[arin-ppml] Opposed to 2010-9 and 2010-12

Owen DeLong owen at delong.com
Thu Oct 14 10:45:02 EDT 2010


On Oct 14, 2010, at 5:35 AM, Mark Townsley wrote:

> 
> On 10/14/10 11:23 AM, michael.dillon at bt.com wrote:
>>> If ARIN really wanted to take a step forward towards helping the
>>> quality
>>> of IPv6 deployment on the Internet via deprecation of IPv6 space, it
>>> would start efforts to see 2002::/16 deprecated. First things first.
>> It is none of ARIN's business. That particular allocation was made by
>> the IETF/IANA and is outside of ARIN's control.
> My comment above was in response to the suggestion that ARIN "should
> make strong efforts to communicate and preserve the notion that
> [RFC5969] is a transitional and therefore temporary solution".
> Certainly, if ARIN should "communicate" that RFC 5969 is bad, it should
> do the same for RFC 3056 and 3068.
> 
I think that ARIN has communicated that 6to4 is a temporary transitional
technology and I would not oppose such communication.
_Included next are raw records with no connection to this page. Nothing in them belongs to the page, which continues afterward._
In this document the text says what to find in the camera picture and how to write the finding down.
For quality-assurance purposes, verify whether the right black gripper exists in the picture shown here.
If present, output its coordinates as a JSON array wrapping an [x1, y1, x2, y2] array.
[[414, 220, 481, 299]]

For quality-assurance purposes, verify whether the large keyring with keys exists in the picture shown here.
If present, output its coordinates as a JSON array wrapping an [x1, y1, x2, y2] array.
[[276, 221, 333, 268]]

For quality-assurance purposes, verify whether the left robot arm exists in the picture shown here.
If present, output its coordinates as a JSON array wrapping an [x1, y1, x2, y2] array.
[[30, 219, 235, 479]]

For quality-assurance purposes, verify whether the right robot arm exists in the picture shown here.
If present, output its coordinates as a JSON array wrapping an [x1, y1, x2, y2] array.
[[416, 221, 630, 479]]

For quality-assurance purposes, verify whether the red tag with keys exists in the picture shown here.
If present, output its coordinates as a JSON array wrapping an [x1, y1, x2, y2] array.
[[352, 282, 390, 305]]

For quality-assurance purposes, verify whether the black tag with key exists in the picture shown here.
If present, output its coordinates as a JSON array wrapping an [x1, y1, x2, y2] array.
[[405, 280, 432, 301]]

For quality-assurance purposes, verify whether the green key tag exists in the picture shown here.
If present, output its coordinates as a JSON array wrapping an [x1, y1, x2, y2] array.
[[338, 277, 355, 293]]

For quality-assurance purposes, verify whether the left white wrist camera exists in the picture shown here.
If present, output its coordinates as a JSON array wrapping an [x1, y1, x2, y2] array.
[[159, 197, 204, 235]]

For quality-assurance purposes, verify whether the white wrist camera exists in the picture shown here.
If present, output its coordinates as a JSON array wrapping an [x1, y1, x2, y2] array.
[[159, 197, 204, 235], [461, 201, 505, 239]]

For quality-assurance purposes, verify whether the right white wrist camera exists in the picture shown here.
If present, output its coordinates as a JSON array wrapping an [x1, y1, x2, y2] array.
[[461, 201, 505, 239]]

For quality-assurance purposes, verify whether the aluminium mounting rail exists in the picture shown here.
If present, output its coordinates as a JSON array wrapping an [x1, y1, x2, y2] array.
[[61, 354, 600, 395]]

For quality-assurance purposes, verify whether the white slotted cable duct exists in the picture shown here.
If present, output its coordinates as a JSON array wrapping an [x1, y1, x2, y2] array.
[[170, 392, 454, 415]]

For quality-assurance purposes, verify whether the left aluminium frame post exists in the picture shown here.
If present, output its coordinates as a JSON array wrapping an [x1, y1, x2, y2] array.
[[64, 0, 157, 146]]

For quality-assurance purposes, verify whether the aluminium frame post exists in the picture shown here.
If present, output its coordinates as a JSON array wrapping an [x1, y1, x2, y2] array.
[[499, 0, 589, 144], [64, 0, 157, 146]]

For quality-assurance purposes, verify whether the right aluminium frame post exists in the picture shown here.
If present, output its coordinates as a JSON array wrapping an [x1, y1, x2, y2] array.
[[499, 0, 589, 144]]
> On 10/13/10 11:33 PM, Owen DeLong wrote:
>> I don't think we should deprecate 6to4 any faster than we should
>> deprecate 6rd. In reality, they share pretty much the same level of
>> problems and ugliness.
> That's not what observable data suggests. Broken 6to4 has a measurable
> impact on a broken IPv6 connectivity, and one of the reasons some
> content providers are very hesitant to offer AAAAs 6to4 hosts. That's
> not the case with 6rd. The technology is similar, but how it is deployed
> and operated is very different.
> 
The only difference between the two that is causing that observation
is that clients do not "automatically" engage in 6rd and it is not built
on anycast. In fact, if we were to deploy working 6to4 gateways more
widely, the broken 6to4 issue would pretty much evaporate.

> See:
> 
> http://tools.ietf.org/html/draft-vandevelde-v6ops-harmful-tunnels-01
> 

However, wider deployment of 6to4 (as noted by Comcast) is actually
a better solution to that problem than deprecation of 6to4.